IMO urges travel ban exemption for seafarers
The International Maritime Organization (IMO) has echoed earlier calls by shipping industry bodies for governments to recognise seafarers and marine personnel as “key workers” providing essential services and therefore exempt from national travel or movement restrictions.
A Circular Letter issued earlier this week specifically calls on governments to permit professional seafarers and marine personnel to disembark ships in port and transit through their territory (i.e. to an airport) to allow crews to be changed and seafarers to be repatriated.
The letter reiterates earlier calls made by IMO secretary-general Kitack Lim, who said it was "crucially important that the flow of commerce by sea should not be unnecessarily disrupted.” Lim added his personal view that seafarers were "on the front line of this global calamity" and called for a "practical and pragmatic approach, in these unusual times, to issues like crew changeovers, resupply, repairs, survey and certification and licensing of seafarers."

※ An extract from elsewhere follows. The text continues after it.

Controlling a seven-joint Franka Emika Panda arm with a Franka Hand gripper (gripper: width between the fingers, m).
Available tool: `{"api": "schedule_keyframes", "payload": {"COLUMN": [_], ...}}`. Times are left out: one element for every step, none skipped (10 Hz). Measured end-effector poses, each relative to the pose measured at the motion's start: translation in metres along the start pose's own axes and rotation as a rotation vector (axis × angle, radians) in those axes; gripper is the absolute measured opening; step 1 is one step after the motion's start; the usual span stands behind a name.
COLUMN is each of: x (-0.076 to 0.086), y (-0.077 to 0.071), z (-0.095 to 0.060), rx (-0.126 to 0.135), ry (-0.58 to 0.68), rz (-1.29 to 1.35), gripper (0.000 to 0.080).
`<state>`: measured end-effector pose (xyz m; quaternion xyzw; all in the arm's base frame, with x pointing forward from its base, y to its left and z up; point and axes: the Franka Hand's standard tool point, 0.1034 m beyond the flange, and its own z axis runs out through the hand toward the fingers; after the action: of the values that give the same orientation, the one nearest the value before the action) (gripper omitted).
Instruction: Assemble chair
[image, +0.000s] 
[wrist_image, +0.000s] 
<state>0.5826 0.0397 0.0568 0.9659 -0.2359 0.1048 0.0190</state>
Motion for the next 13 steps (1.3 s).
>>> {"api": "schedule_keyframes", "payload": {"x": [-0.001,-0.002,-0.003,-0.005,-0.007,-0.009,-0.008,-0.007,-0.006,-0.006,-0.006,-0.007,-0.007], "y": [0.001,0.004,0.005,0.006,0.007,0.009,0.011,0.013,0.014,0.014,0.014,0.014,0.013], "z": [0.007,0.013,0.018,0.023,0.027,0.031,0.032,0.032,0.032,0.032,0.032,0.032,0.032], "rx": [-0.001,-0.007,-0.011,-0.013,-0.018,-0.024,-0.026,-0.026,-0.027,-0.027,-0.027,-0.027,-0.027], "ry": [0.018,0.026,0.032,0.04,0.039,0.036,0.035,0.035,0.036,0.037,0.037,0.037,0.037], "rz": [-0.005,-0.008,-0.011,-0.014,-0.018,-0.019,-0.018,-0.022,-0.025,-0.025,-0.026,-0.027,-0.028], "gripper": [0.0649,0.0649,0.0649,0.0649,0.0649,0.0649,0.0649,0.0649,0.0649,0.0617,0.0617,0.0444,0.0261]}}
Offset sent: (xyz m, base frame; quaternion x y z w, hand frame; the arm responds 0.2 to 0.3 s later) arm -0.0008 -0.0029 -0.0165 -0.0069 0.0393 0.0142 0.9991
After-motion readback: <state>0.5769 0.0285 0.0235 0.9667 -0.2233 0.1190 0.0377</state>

Ship managers association InterManager is also exercised by the issue of crew movements but secretary general Capt. Kuba Szymanski tells Seatrade Maritime News that there is “no blanket answer”. Instead the association’s members carry out Risk Assessment on a case-by-case basis, he says, with individual decisions “reached together with seafarers.”
Szymanski relates how there are some cases where crew “can just step off and on the vessel” such as the ferry and liner trade; others where the ship “can call at favourable destinations and crew change is arranged with relative ease”; yet more where “charter flights are being arranged for larger number of crews of one nationality” such as in the cruise industry; and finally cases “where the best option is to wait and get the vessel to the destination where regular airliners fly.”
International Chamber of Shipping secretary-general Guy Platten commented: “We welcome the IMO Secretary General’s positive response to the industry recommendations, following the G20 recognition of the value of the maritime sector in their call to minimise disruptions to trade and global supply chains.
“We urgently need governments and administrations to coordinate their efforts to provide access to berths in ports, to develop consistent measures to facilitate crew changes in ports, ensure measures are put in place to facilitate port (and related) operations and to ensure that appropriate health protection procedures are made available in ports.”